ERA: Epoch-Resolved Arbitration for Duelling Admins in Group Management CRDTs
This addresses surprising behavior in group management for applications like instant messaging, offering an incremental improvement to CRDT consistency.
The paper tackles the Duelling Admins problem in CRDTs, where concurrent events cause rollbacks in group permissions, and proposes ERA, an epoch-based arbitration method that introduces bounded total order to improve consistency while preserving availability.
Conflict-Free Replicated Data Types (CRDTs) are used in a range of fields for their coordination-free replication with strong eventual consistency. By prioritising availability over consistency under partition, peers accumulate events in different orders, and rely on an associative, commutative and idempotent merge function to present a materialised view of the CRDT. Under some circumstances, the state of the materialised view over time can appear to ''roll back'' previously applied events.
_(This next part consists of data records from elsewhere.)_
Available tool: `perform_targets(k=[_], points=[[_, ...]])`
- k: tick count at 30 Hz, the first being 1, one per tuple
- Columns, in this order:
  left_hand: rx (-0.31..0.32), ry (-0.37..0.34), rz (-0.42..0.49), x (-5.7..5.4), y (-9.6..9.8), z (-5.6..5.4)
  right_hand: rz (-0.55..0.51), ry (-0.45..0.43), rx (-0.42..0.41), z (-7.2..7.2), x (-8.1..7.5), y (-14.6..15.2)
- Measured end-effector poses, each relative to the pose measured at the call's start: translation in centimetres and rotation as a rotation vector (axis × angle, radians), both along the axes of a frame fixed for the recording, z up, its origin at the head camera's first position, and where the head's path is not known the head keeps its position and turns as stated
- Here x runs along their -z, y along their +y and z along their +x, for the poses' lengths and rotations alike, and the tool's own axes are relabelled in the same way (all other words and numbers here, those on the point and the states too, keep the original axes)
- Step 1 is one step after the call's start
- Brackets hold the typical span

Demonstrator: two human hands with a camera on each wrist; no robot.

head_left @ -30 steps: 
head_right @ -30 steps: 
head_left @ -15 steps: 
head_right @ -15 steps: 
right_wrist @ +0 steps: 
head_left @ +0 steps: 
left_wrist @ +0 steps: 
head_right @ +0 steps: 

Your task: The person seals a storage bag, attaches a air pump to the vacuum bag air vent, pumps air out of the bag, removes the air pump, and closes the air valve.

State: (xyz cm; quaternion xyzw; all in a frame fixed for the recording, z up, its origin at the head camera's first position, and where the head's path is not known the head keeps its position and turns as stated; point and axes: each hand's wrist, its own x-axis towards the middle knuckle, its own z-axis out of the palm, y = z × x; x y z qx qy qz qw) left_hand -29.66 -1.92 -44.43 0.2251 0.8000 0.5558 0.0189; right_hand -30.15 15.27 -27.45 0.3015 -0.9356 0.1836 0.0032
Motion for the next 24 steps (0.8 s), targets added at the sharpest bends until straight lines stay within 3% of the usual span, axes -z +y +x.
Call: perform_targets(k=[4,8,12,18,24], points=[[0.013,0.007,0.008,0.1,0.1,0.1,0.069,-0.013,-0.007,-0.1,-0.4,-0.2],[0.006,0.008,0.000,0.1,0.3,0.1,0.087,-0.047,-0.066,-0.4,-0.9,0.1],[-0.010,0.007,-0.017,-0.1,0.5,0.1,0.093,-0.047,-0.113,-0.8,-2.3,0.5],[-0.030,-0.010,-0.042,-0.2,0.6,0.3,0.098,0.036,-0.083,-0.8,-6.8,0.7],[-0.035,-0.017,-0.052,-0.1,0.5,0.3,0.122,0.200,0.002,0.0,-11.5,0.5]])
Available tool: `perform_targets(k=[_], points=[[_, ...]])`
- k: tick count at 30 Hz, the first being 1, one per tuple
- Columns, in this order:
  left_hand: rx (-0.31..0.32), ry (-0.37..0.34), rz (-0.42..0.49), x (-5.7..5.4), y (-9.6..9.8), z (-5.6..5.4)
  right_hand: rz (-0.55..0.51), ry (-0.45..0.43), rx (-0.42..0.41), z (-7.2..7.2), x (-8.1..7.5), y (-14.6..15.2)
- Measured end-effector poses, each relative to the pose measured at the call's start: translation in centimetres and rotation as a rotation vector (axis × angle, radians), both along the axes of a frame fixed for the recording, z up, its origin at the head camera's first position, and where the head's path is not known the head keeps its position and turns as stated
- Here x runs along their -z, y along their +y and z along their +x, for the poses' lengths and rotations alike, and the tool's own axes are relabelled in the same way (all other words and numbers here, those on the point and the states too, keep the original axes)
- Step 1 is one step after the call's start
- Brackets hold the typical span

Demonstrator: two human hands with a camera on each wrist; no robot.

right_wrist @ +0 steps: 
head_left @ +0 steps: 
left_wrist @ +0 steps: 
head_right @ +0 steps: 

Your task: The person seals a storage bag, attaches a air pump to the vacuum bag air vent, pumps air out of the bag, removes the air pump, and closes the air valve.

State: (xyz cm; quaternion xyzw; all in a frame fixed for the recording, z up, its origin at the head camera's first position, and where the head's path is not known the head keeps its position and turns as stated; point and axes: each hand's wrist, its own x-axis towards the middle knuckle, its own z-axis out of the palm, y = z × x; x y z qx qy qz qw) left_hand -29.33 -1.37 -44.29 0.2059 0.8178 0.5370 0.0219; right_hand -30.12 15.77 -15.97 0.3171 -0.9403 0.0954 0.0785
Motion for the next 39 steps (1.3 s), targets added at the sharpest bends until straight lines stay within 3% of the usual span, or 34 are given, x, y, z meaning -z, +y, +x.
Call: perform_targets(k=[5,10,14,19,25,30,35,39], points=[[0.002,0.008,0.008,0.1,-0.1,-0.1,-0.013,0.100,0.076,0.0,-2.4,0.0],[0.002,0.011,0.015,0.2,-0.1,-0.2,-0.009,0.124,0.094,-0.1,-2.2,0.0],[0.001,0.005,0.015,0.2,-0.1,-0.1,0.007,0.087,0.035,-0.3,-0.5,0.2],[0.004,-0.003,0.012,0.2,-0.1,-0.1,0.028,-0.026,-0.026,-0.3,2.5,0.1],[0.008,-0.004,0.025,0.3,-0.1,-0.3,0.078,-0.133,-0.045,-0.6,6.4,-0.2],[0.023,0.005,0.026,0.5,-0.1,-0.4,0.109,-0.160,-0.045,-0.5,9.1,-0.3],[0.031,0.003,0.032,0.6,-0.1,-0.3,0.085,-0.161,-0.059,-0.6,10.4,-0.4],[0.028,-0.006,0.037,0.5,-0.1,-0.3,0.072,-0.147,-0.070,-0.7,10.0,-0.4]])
When the materialised view is used to manage group permissions such as ones found in instant messaging applications, this can lead to surprising behaviour. Rollbacks can occur when there are multiple concurrent events, such as in the Duelling Admins problem where two equally permissioned admins concurrently revoke each other's permissions. Who wins? Different solutions and their trade-offs are examined. A Byzantine admin can exploit concurrency to influence the duel, whereby we argue that an external arbiter is required to order concurrent events. Our ERA proposal arbitrates asynchronously in batches via optional ''epoch events'', preserving availability. This introduces a bounded total order within epochs, and the resulting ''finality'' improves on the level of consistency CRDTs can provide.